Has any one else seen the 13.X workouts pop up on Facebook/Instagram/Twitter/etc and wonder what the heck they were?
They’re workouts for the annual CrossFit Games. 13 is the year and .X is the week’s number (leave it to CrossFit to shorten everything, right?).
My CrossFit Box had put out a call for anyone who wanted to join the open portion of the games a few weeks ago, but it didn’t click until I saw everyone posting about the workouts on every social media outlet that I grasped just how big the open portion was.
See, the CrossFit Games are broken up into a few parts and the first is “The Open” which starts at home at a local box and is, well, open to anyone who wants to join worldwide. A new workout is released every Wednesday and each participant has until Sunday to complete the workout and log their results online. If you don’t have a box nearby you can submit a video of yourself doing the workout to validate you are doing it correctly.
From the open, the contestants are narrowed down to the top competitors who will compete in the regionals, then the top competitors from regionals will go on to nationals.
My box does the open workouts on Saturday for all of the members who are competing, but they’ve also been throwing the workouts in during the week to give us a taste of the open competition.
This morning we were greeted with 13.4, the latest open workout announced.
If you can’t read that (who can?!), there’s an amazing explanation of 13.4 HERE (<– click on week 4). There’s even a video breakdown of the moves and everything.
And if you don’t feel like reading all the explanation here’s my non-professional breakdown:
7 minute AMRAP of:
- 3 clean and jerk
- 3 toes-to-bar
- 6 clean and jerk
- 6 toes-to-bar
- 9 clean and jerk
- 9 toes-to-bar
- 12 clean and jerk
- 12 toes-to-bar
- etc…. (add three with every new set)
This is actually the first open workout that I didn’t think looked too bad (minus the 135/95# umm.. yeah..). Plus, 7 minutes? Pshh… that’s nothing!

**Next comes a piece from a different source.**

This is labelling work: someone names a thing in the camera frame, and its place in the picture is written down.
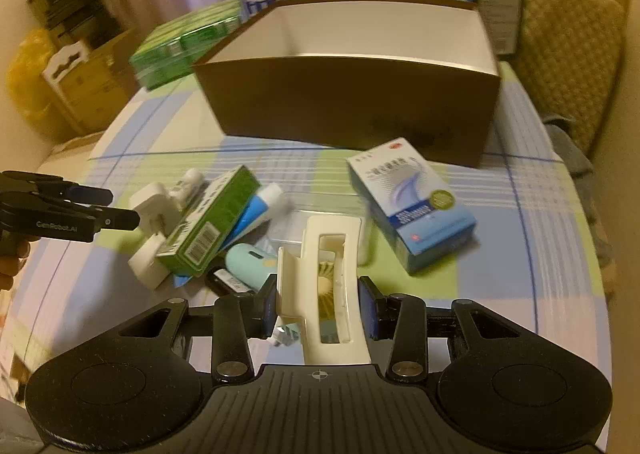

So we did a longer than normal warmup to get our shoulders and legs ready, set the clock, and got to it. Please note that I didn’t come close to the 95# for RX – HA! I did 55# and felt more than challenged at that weight.
The first two rounds were awesome. I finished the set of 6s just as our coach yelled we had gone 2:00. Only 2:00? Man, I’ve got this! Of course that’s right when I started on the 9s and realized just how high of a rep count that was for clean and jerks. My pace dropped like crazy and I just tried to keep myself moving while not worrying about speed. I was wearing out.
The toes-to-bar move is one of my favorite moves because it’s a move I can actually do and do well. However, the love for it wears off in the high rep counts. I couldn’t believe how tired I was when I started my set of 9. My arms were worn out from the clean and jerks and my hands were burning.
I was hoping to finish the 12 reps of clean and jerks and at least start the toe-to-bars, but I didn’t make it that far. I got to 10 reps of the clean and jerks before time was called. Those 7 minutes flew by.
We had 7 minutes to rest, then 250 row for time (this wasn’t part of the original open WOD).
I’m HORRIBLE on the row. Seriously bad. My coach tried to give me a quick lesson to help with speed, but it didn’t matter. I’m pretty sure I posted what will be the slowest 250 of the day.
Yep. 1:09. Apparently I need to learn to drive with my legs. Must. Practice. This.
Are you participating in the CrossFit Open?
Post- CrossFit Breakfast:
Yogurt, fruit, nuts, and a BelVita biscuit.
It’s the first day it’s not too cold for yogurt. I’ve been relying on oatmeal and eggs. Though I did have pancakes yesterday with hot cinnamon apples on top. A-MA-ZING.